En ese momento Wanjiru abrió los ojos y, al cabo de unos minutos, se dio cuenta de que estaba mirando el techo de una cueva. Siguió echada y pensando, tratando de descubrir si lo de ahora era real u otro sueño. El lecho de hojas secas que tenía debajo parecía bastante real, tanto como el dolor en las manos y los pies. El aire de la cueva misteriosa era cálido y seco, suavemente iluminado por una hoguera en el centro del suelo rocoso. Alrededor de la hoguera, sentadas en cuclillas, comían varias personas.

Wanjiru las miró fijamente. Luego se exploró a sí misma, buscó dentro de su cuerpo y se dio cuenta de que el bebé no estaba.

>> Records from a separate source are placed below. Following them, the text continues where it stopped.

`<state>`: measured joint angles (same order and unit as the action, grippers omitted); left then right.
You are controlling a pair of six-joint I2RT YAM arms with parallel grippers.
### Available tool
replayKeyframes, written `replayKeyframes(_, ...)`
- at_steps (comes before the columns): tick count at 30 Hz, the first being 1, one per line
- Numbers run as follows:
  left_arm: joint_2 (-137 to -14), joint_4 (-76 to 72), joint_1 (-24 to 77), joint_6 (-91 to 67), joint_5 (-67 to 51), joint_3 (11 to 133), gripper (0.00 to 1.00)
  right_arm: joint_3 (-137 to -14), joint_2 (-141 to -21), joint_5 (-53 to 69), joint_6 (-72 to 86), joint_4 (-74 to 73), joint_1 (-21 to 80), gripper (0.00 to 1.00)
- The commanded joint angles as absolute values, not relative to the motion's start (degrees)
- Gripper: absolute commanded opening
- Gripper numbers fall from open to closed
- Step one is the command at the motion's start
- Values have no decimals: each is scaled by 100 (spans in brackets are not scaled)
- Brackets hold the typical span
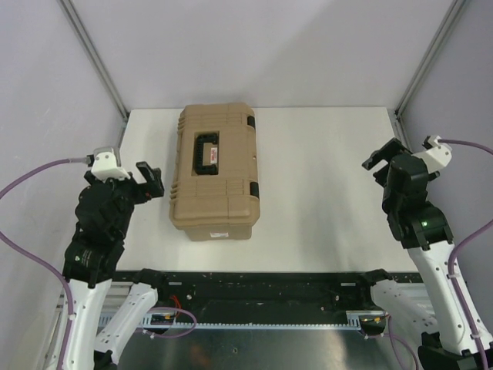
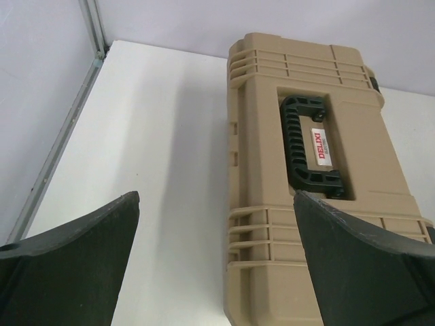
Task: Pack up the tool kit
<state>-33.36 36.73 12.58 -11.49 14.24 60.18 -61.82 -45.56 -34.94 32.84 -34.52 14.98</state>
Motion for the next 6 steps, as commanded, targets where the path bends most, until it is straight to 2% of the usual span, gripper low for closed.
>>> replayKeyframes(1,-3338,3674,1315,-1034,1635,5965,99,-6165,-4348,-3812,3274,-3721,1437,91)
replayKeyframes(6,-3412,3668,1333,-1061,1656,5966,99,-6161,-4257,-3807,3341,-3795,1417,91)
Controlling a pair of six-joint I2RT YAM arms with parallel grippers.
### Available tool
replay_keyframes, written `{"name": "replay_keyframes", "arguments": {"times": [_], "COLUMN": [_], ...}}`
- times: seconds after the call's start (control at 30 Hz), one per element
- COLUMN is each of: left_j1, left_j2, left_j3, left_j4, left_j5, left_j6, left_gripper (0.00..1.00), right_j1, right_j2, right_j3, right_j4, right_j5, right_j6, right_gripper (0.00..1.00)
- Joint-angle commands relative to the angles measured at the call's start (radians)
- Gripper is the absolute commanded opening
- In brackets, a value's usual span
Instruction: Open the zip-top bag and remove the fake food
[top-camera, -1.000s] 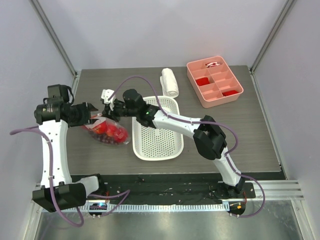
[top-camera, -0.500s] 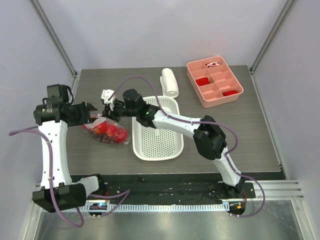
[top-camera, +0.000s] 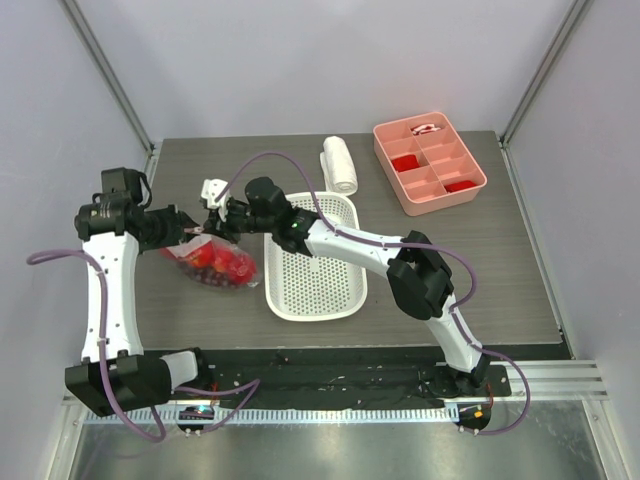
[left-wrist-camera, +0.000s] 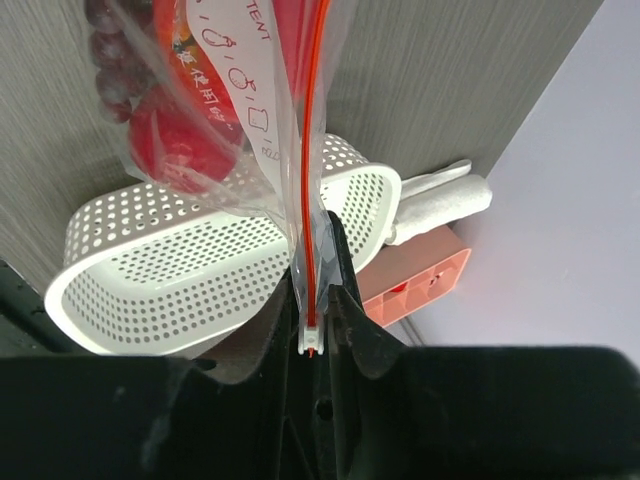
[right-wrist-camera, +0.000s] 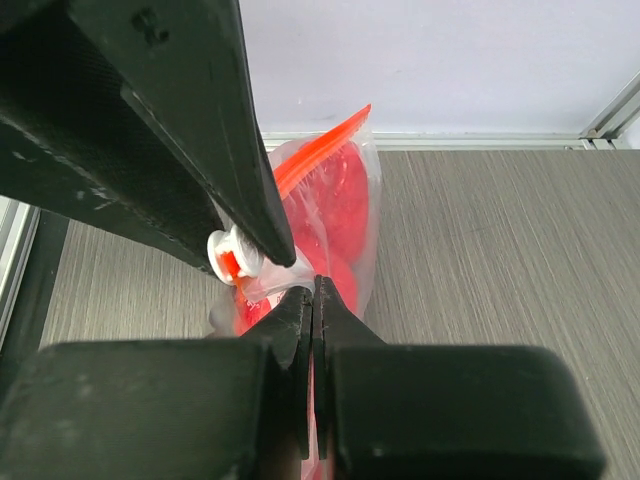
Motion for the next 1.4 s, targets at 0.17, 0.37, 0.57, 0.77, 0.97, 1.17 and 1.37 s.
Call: {"name": "replay_keyframes", "arguments": {"times": [0.17, 0.37, 0.57, 0.77, 0.97, 1.17, 1.37], "left_j1": [-0.001, -0.001, -0.001, -0.001, 0.001, 0.002, 0.004], "left_j2": [0.008, 0.008, 0.045, 0.082, 0.068, 0.070, 0.053], "left_j3": [0.010, 0.021, 0.071, 0.130, 0.102, 0.101, 0.041], "left_j4": [0.031, 0.018, -0.028, -0.042, -0.035, -0.034, 0.005], "left_j5": [0.012, -0.009, -0.011, 0.007, 0.010, 0.003, -0.097], "left_j6": [0.036, 0.058, 0.146, 0.224, 0.204, 0.195, 0.197], "left_gripper": [0.11, 0.00, 0.00, 0.00, 0.00, 0.00, 0.00], "right_j1": [0.007, 0.009, 0.011, 0.012, 0.014, 0.021, 0.027], "right_j2": [-0.064, -0.086, -0.113, -0.078, -0.072, -0.081, -0.171], "right_j3": [0.057, 0.048, 0.025, 0.098, 0.103, 0.104, -0.072], "right_j4": [0.002, -0.010, -0.043, -0.107, -0.099, -0.116, 0.083], "right_j5": [-0.012, -0.001, -0.079, -0.138, -0.133, -0.049, 0.182], "right_j6": [-0.040, -0.038, -0.064, -0.078, -0.080, -0.080, 0.008], "right_gripper": [0.01, 0.20, 0.41, 0.33, 0.14, 0.01, 0.01]}}
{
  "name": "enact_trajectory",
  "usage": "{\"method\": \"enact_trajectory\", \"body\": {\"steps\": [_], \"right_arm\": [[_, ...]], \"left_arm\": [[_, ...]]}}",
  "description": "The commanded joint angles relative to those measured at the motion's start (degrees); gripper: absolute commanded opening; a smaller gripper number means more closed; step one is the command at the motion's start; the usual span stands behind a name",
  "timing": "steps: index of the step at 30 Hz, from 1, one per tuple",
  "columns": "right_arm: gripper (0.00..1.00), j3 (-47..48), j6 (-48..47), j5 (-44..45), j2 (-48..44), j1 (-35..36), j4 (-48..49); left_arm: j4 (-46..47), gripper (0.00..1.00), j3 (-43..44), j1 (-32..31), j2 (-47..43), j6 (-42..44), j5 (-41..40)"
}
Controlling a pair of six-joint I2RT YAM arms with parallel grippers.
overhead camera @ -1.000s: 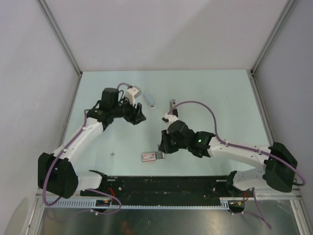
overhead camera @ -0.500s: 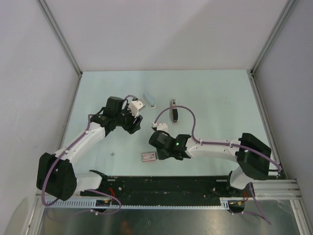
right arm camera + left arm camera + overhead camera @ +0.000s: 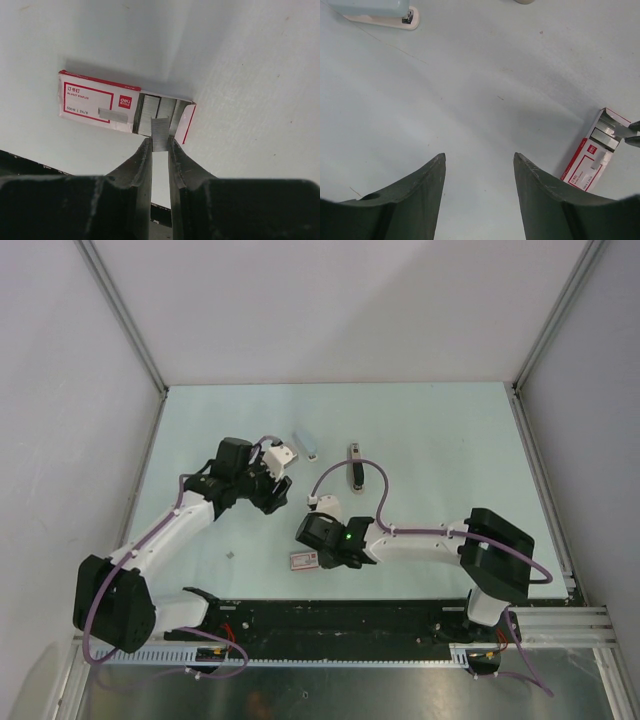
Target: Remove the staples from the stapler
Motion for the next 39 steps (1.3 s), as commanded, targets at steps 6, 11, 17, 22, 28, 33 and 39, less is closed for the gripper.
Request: {"method": "enact_trajectory", "body": {"steps": [6, 11, 17, 22, 28, 33, 39], "right_arm": [[0.02, 2.2, 1.8, 1.4, 1.4, -0.4, -0.9], [0.02, 2.2, 1.8, 0.7, 2.1, -0.5, -0.8], [0.02, 2.2, 1.7, 0.5, 2.3, -0.7, -0.5], [0.06, 2.2, 1.6, 0.2, 2.5, -0.8, -0.5], [0.13, 2.2, 1.6, 0.1, 2.5, -0.8, -0.4], [0.21, 2.3, 1.5, 0.1, 2.5, -0.7, -0.2], [0.36, 2.2, 1.6, 0.2, 2.3, -0.6, -0.1]], "left_arm": [[-0.3, 0.62, -0.2, -0.7, -2.0, 0.5, 1.9], [-0.2, 0.62, -0.1, -0.8, -2.1, 0.3, 2.1], [-0.2, 0.61, -0.2, -0.9, -2.3, 0.2, 2.1], [-0.2, 0.61, -0.1, -0.9, -2.3, 0.1, 2.2], [-0.2, 0.61, 0.1, -1.0, -2.6, -0.2, 2.2], [-0.3, 0.61, 0.0, -1.0, -2.8, -0.2, 2.2], [-0.3, 0.61, -0.2, -1.1, -3.1, 0.0, 1.9]]}}
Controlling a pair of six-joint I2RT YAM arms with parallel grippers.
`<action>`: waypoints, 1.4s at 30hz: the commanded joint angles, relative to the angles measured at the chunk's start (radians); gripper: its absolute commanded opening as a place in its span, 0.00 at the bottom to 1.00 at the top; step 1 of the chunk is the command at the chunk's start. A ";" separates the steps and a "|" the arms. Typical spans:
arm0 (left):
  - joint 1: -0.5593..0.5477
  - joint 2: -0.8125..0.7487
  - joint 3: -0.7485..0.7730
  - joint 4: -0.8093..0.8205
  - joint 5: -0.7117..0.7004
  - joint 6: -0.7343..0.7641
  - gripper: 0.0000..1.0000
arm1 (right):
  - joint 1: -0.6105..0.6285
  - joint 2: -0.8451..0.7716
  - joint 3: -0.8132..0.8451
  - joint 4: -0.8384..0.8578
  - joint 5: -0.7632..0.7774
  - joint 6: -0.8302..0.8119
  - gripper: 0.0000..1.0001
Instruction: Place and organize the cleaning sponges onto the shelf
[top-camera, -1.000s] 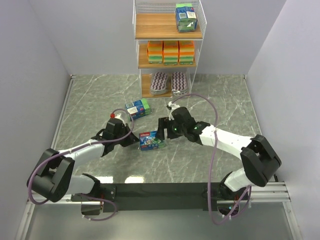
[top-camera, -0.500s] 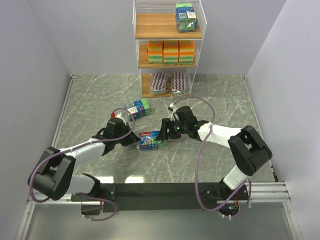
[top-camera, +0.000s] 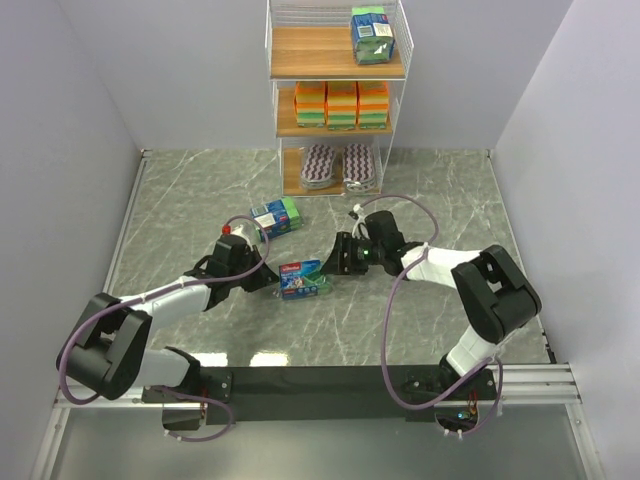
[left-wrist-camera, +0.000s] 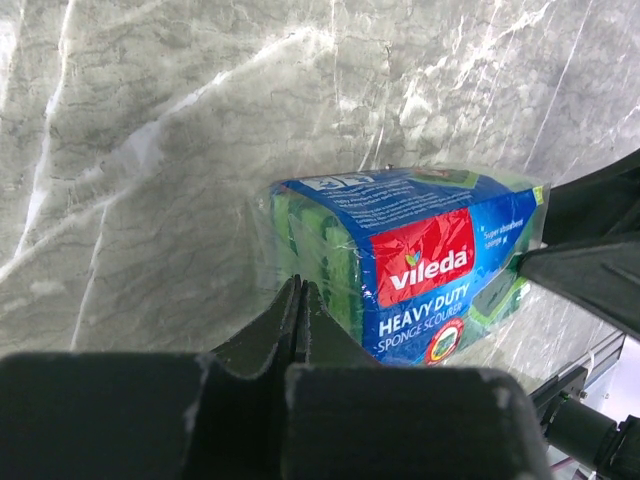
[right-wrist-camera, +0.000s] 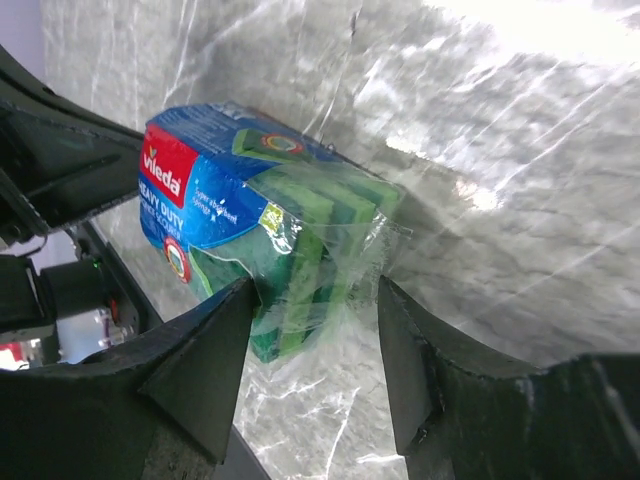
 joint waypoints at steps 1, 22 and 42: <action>-0.005 0.007 0.028 -0.002 -0.008 0.009 0.01 | -0.018 -0.024 0.000 0.046 -0.032 0.008 0.59; -0.005 0.015 0.031 0.027 0.023 -0.006 0.01 | 0.007 0.045 -0.014 0.126 -0.178 0.055 0.22; 0.019 -0.373 0.264 -0.399 -0.352 0.071 0.01 | -0.076 -0.312 0.101 -0.062 -0.230 0.106 0.00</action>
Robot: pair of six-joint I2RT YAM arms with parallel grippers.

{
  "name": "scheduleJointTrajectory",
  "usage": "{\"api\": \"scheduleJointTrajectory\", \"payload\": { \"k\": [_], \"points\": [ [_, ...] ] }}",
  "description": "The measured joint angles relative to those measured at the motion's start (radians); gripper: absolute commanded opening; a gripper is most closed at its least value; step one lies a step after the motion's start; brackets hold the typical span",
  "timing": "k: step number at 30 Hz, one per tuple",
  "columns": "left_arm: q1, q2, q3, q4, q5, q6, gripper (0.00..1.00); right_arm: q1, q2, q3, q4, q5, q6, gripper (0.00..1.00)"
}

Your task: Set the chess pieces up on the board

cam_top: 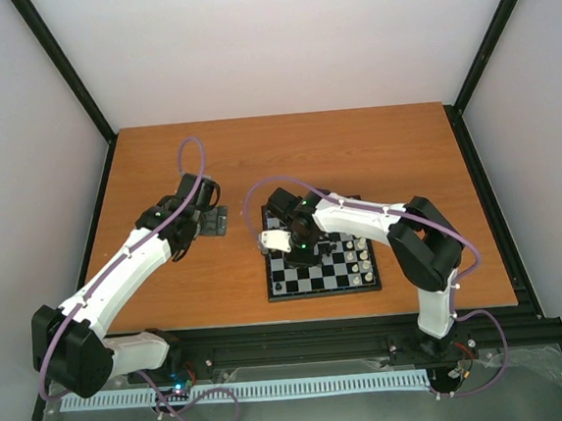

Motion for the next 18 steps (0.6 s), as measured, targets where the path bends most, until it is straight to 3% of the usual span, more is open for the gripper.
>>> {"api": "scheduleJointTrajectory", "payload": {
  "k": [18],
  "points": [
    [0.0, 0.0, 0.0, 0.0, 0.013, 0.0, 1.0, 0.027, 0.026, 0.02, 0.026, 0.029, 0.015, 0.06]
  ]
}}
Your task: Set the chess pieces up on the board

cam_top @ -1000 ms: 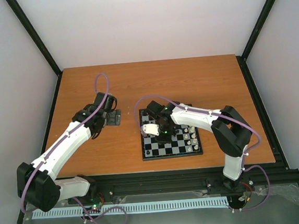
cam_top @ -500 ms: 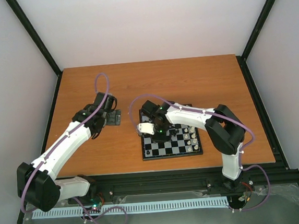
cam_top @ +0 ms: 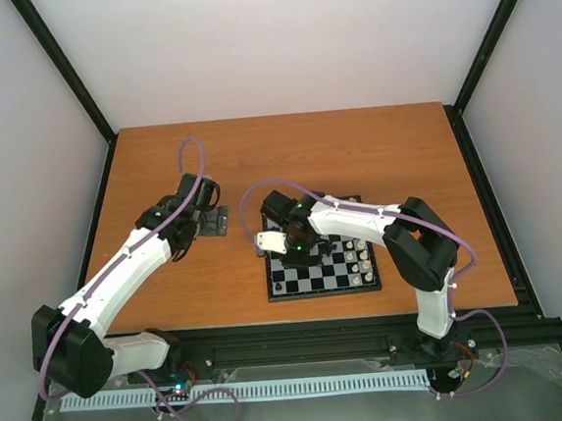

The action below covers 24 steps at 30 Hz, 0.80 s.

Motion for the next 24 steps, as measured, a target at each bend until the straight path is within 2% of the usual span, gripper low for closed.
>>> {"api": "scheduleJointTrajectory", "payload": {
  "k": [15, 24],
  "points": [
    [0.0, 0.0, 0.001, 0.0, 0.004, 0.0, 1.0, 0.001, 0.002, 0.0, 0.023, 0.025, 0.009, 0.07],
    [0.0, 0.004, 0.001, 0.0, 0.006, 0.0, 1.0, 0.001, 0.013, 0.0, 0.025, 0.043, 0.014, 0.13]
  ]
}}
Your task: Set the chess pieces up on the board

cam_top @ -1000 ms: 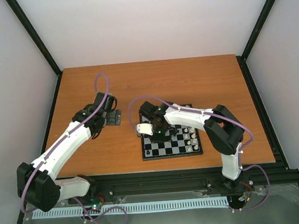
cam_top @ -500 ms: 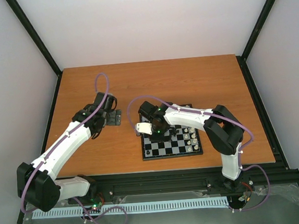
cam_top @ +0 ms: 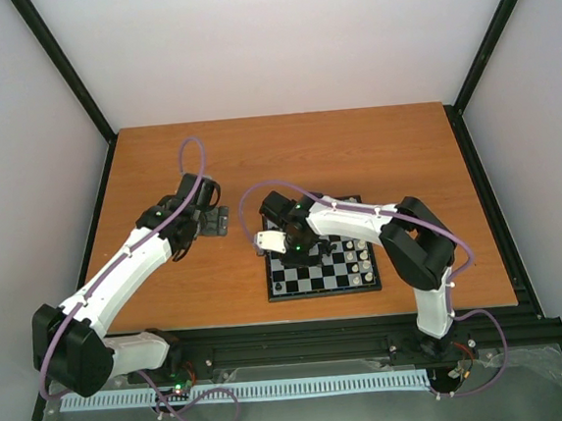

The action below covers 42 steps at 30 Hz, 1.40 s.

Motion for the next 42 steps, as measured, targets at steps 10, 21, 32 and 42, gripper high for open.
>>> {"api": "scheduleJointTrajectory", "payload": {
  "k": [10, 21, 32, 42],
  "points": [
    [0.0, 0.002, 0.0, 0.0, 0.0, 0.0, 1.0, 0.0, -0.002, 0.0, -0.001, 0.007, 0.009, 0.24],
    [0.0, 0.002, 0.0, 0.0, 0.0, 0.0, 1.0, -0.101, -0.21, 0.0, -0.025, -0.071, 0.012, 0.27],
    [0.0, 0.002, 0.0, 0.0, 0.01, 0.0, 1.0, -0.332, -0.254, -0.123, -0.026, -0.121, 0.027, 0.26],
    [0.0, 0.002, 0.0, 0.0, 0.014, 0.0, 1.0, -0.332, -0.253, -0.193, -0.047, -0.153, 0.039, 0.22]
  ]
}}
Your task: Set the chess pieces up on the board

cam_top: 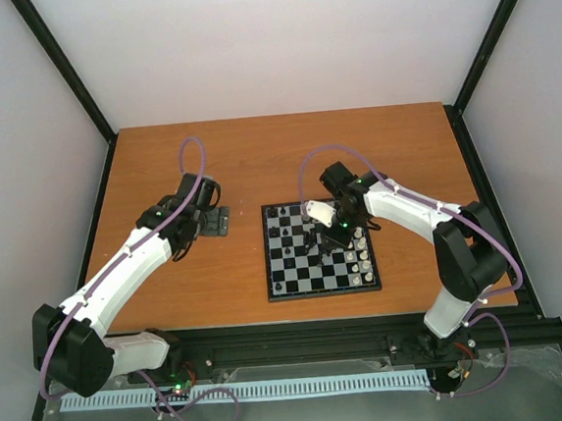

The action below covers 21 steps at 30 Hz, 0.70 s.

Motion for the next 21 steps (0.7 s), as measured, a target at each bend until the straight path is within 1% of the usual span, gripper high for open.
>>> {"api": "scheduleJointTrajectory", "payload": {
  "k": [13, 16, 18, 21],
  "points": [
    [0.0, 0.0, 0.0, 0.0, 0.007, 0.0, 1.0, 0.0, 0.035, -0.002, 0.006, 0.031, 0.002, 0.2],
    [0.0, -0.002, 0.0, 0.003, 0.052, 0.014, 0.96, 0.0, 0.035, -0.002, 0.006, 0.027, 0.002, 0.22],
    [0.0, -0.012, 0.0, 0.013, 0.112, 0.027, 0.91, -0.002, 0.026, -0.002, 0.006, 0.027, 0.008, 0.26],
    [-0.013, -0.043, 0.0, 0.04, 0.209, 0.035, 0.84, -0.038, -0.024, 0.005, 0.006, 0.003, 0.034, 0.29]
  ]
}}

Intentó hablar, pero sólo le salió un gruñido. Una de las personas de la hoguera se levantó y se acercó a ella. Era una mujer y llevaba un recién nacido en los brazos.

—Tu hijo —dijo la mujer.

Desconcertada, Wanjiru alzó los brazos y tomó a su hijo Christopher para acercárselo al pecho, donde el bebé empezó a alimentarse en seguida. Observó con atención a la mujer arrodillada junto a ella. Por sus rasgos, supuso que era de la tribu meru.

—¿Dónde estoy? —preguntó finalmente Wanjiru.

—Con nosotros no corres peligro. No te preocupes, hermana.

Wanjiru estiró el cuello para recorrer con los ojos la espaciosa cueva. Vio más gente, mucha más, junto a las paredes, durmiendo en los rincones y en salientes de piedra. Vio muebles hechos con bambú, grandes cajas de embalaje en las que aparecían impresas palabras en inglés, fusiles en pabellón, envueltos por las sombras. Un silencio extraño llenaba la cueva, teniendo en cuenta el número de personas que había en ella, pero los aromas eran conocidos y reconfortantes, y la mujer que estaba a su lado sonreía de un modo tranquilizador.

—¿Quiénes sois? —preguntó Wanjiru.

—Te encontramos en la selva y te trajimos aquí. Estás entre amigos. —La mujer hizo una pausa, luego dijo—: La tierra es nuestra. —Miró a Wanjiru como si esperara una respuesta en concreto.

Pero Wanjiru, agotada y confundida, no acertó a decir más que:

—No… no lo entiendo. ¿Quiénes sois?

La sonrisa se esfumó del rostro de la mujer y con voz solemne, casi triste, dijo:

—Somos uhuru, hermana. Somos mau-mau.